Comments (7)
- don't encode the registry hostname explicitly in the workflow and runnable definitions. Using a placeholder attribute value that says "this image comes from the built-in docker-registry" instead of pointing to it explicitly can help with the identity crysis.
Just a note that while I am working on the workflows, I am not really explicitly setting the registry. As the image name is one of the inputs, the workflow expects the registry to be part of the image name, for example, for using the internal FuseML registry the image name should be registry.fuseml-registry/mlflow/trainer:v1
from fuseml.
Moving out of MVP scope due to time constraints and the fact that this is not a must have for MVP. This issue is not functionality impairing and a workaround is already in place to address the Tekton related issue.
from fuseml.
Moving to V2 for further investigation. If it turns out to be too difficult to implement, or it requires adding TLS support to part of the FuseML components, we should do it later.
from fuseml.
Adding notes from older issue regarding removal of Quarks from FuseML.

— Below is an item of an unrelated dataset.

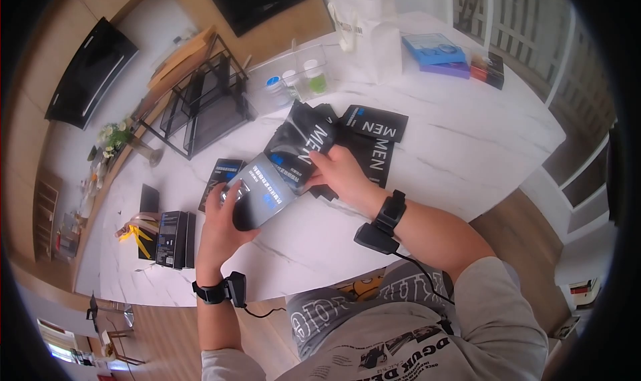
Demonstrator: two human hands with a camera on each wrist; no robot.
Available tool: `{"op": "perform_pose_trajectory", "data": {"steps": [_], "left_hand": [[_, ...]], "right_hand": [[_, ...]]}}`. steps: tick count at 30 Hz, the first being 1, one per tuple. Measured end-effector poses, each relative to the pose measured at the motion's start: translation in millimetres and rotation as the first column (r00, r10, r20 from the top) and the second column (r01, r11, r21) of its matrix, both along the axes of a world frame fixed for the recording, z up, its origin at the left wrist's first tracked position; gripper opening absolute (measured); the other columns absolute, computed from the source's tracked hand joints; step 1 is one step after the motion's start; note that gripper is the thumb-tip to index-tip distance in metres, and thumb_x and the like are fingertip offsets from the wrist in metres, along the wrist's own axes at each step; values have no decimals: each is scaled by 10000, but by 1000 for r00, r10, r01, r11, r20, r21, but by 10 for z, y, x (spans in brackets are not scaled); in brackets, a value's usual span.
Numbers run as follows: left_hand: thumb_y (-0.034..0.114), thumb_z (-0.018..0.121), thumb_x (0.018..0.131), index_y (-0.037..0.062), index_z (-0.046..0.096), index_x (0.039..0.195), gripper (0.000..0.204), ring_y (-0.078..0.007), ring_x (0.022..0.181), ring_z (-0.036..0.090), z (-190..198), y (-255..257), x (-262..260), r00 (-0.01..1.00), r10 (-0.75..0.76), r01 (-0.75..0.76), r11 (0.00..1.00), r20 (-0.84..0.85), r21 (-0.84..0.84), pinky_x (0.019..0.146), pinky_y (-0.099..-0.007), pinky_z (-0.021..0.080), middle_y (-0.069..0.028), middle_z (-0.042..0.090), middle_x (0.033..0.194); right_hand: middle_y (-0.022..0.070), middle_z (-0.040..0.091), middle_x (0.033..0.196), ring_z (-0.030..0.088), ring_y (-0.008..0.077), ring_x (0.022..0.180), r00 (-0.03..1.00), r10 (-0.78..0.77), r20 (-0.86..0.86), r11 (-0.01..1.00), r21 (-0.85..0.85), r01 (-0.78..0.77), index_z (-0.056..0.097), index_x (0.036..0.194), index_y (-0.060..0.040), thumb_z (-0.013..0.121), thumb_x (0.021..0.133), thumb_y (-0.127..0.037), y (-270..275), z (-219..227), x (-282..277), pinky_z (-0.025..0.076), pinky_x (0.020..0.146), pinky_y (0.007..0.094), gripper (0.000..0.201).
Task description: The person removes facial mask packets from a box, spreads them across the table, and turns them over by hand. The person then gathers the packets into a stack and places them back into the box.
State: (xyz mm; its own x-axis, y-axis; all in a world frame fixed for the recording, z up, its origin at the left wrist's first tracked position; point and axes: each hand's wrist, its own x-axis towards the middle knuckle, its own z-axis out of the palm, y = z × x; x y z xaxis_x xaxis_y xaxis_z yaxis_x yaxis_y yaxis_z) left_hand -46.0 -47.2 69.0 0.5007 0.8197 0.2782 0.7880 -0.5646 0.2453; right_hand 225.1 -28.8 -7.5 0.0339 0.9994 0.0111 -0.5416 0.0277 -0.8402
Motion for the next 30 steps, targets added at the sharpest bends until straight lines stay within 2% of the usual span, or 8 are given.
{"op": "perform_pose_trajectory", "data": {"steps": [6, 12, 15, 18, 21, 24, 27, 30], "left_hand": [[119, 906, 559, 147, 446, 1449, 1002, -417, 1308, 437, -34, 15, -22, 1000, -29, 29, 999, 9, 20, 1029, -448, 458, -222, 386, 1449], [109, 925, 521, 158, 413, 1483, 1091, -392, 1290, 474, -84, 59, -28, 999, -9, 9, 1000, 49, -6, 1036, -434, 462, -204, 385, 1462], [107, 923, 527, 164, 406, 1490, 1094, -385, 1296, 470, -98, 69, -22, 999, -12, 13, 1000, 51, -20, 1035, -432, 463, -198, 387, 1460], [105, 920, 536, 166, 399, 1496, 1094, -380, 1295, 468, -103, 65, -58, 998, -49, 50, 998, 38, -40, 1041, -427, 457, -191, 390, 1456], [107, 918, 541, 157, 391, 1501, 1096, -374, 1290, 472, -92, 67, -40, 997, -48, 52, 997, 67, -61, 1048, -417, 451, -186, 394, 1451], [111, 919, 543, 145, 379, 1507, 1106, -366, 1286, 476, -101, 57, 24, 995, -30, 34, 998, 92, -46, 1053, -407, 445, -186, 399, 1441], [110, 920, 543, 133, 368, 1511, 1115, -359, 1284, 479, -114, 45, 34, 992, -34, 39, 998, 119, -40, 1055, -402, 444, -194, 408, 1427], [106, 921, 539, 126, 365, 1512, 1120, -360, 1277, 485, -109, 42, 28, 992, -48, 53, 998, 113, -40, 1049, -403, 447, -205, 412, 1420]], "right_hand": [[174, 664, 991, 718, 279, 849, 994, -73, 76, 997, -25, 75, 547, 1109, 92, 506, 1026, -136, -63, 134, 44, 637, 719, 372, 246], [180, 663, 994, 719, 277, 827, 997, -71, -14, 997, -10, 71, 541, 1102, 101, 515, 1022, -134, 62, -64, -9, 638, 703, 370, 250], [183, 660, 979, 718, 278, 824, 997, -50, 59, 997, -56, 53, 538, 1082, 117, 519, 1018, -125, 18, -28, -11, 640, 693, 367, 251], [191, 660, 953, 727, 299, 826, 983, -143, 113, 989, -28, 147, 551, 1048, 119, 523, 1013, -113, 46, -56, 26, 639, 673, 363, 236], [201, 665, 953, 735, 311, 778, 991, -133, 18, 991, -20, 134, 561, 1021, 118, 536, 1006, -121, 42, -57, -7, 636, 652, 366, 241], [191, 686, 863, 738, 281, 704, 987, -133, 95, 991, 30, 131, 581, 970, 120, 557, 1001, -143, -51, 6, -52, 611, 609, 334, 266], [163, 690, 753, 732, 240, 657, 923, -230, 308, 973, 105, 207, 597, 923, 122, 573, 997, -160, 64, -143, -53, 579, 573, 303, 292], [139, 678, 669, 730, 226, 638, 882, -288, 373, 958, 102, 269, 613, 891, 110, 583, 995, -167, 12, -60, -27, 554, 558, 278, 297]]}}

- Quarks is used to generate certificate requests for CA certificates and automatically get them signed by the kubernetes API server. Only the quarks secret functionality is used (https://quarks.suse.dev/docs/quarks-secret/). This is something that can also be done manually through the use of kubernetes CertificateSigningRequest (more here: https://kubernetes.io/docs/reference/access-authn-authz/certificate-signing-requests/). Let's call these cluster CA certificates.
- cluster CA certificates are used to further generate and sign server certificates for the docker-registry component. They need to be accepted by the container engine running on all kubernetes nodes, because the kubernetes cluster will interact directly with the docker registry (i.e. pull images from it), which is why it is critical that they be signed by the kubernetes API server. Apparently, the root CA certificate used by the kubernetes API to sign cluster CA certificates is already installed on all nodes, so all signed certificates are immediately valid across the entire cluster
- cluster CA certificates also need to be installed on all containers and external machines that interact with the docker registry: tekton pipeline containers that build and publish container images for instance, but this is less critical than the previous point about instant validation by kubernetes nodes. The fact that they are cluster CA certificates is irrelevant for clients other than the container engines
- removing quarks requires that we find another way to generate and maintain cluster CA certificates. Some thoughts on that:
- we cannot generate self-signed CA certificates: they have to be manually installed on all kubernetes nodes
- we could generate and sign cluster CA certificates directly in the helm chart. The helm chart needs to interact with the k8s API to both create CertificateSigningRequests and accept them, so that might be a problem.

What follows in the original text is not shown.